Exercise description: What you return must be the full data, repeated verbatim, with no pictures in it.

The data:
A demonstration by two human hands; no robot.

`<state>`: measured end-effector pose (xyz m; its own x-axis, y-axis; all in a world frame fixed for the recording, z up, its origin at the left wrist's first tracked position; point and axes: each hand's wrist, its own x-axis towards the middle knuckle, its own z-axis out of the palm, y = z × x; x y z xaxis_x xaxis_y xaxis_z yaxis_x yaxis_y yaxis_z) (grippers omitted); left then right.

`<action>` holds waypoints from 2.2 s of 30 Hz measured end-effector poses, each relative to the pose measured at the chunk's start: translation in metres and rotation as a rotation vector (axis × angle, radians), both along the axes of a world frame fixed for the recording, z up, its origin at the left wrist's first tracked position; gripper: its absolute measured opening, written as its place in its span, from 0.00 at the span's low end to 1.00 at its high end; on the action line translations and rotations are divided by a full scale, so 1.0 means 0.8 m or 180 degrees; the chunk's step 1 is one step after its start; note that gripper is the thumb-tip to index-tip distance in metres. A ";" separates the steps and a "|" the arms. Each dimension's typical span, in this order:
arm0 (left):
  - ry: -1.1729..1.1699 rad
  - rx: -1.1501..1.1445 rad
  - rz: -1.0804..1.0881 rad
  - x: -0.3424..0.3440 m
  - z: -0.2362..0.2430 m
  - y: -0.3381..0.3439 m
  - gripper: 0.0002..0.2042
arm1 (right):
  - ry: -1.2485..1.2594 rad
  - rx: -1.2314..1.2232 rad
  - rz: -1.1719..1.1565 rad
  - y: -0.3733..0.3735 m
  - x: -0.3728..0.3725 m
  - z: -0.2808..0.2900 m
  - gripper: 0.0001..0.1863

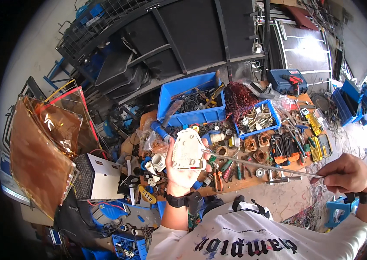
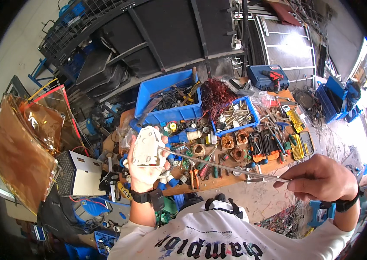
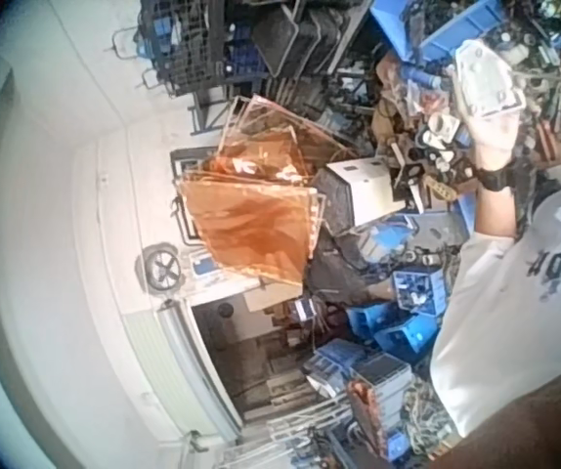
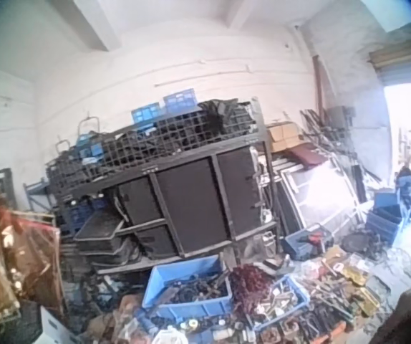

Completed exercise:
A demonstration by two human hands; no robot.

`<state>`: measured end-effector pose (xyz m; its own x-axis, y-axis; all in a world frame fixed for the recording, z up, its origin at the left wrist's first tracked position; point and axes: each hand's wrist, its own x-axis towards the middle knuckle, its own z-axis out of the palm, y = z × x; x y z xaxis_x xaxis_y xaxis_z yaxis_x yaxis_y yaxis_z) (grippers omitted); left then right.

`<action>` holds waypoints from 2.2 s of 30 Hz measured end-effector poses, each relative to the pose measured at the chunk's start: translation in metres and rotation as a rotation vector (axis × angle, radians), both along the axes of a world frame fixed for the recording, z up, its origin at the left wrist's first tracked position; gripper: its absolute measured opening, written as its place in its span, from 0.00 at the span's low end to 1.00 at its high end; on the action line translations and rotations are divided by a full scale, so 1.0 means 0.8 m or 180 degrees; the chunk's step 1 is one step after its start; note that gripper is the thumb-tip to index-tip distance in metres. A ";" separates the steps and a "|" the arms. Each dimension's typical span, in this order:
arm0 (left):
  - ry: -1.1729..1.1699 rad
  - rx: -1.1501..1.1445 rad
  - rz: -1.0804..1.0881 rad
  - x: -0.3424..0.3440 m
  - z: -0.2362..0.2430 m
  - y: -0.3381..0.3439 m
  - gripper: 0.0002..0.2042
arm1 (right):
  - ry: -1.2485..1.2594 rad
  - rx: -1.2314..1.2232 rad
  - rz: -1.1719..1.1565 rad
  - y: -0.3733..0.3735 m
  - x: -0.3728..0.3725 m
  - z: -0.2808..0.2900 m
  - gripper: 0.0001..0.1863

The required output has been supplied.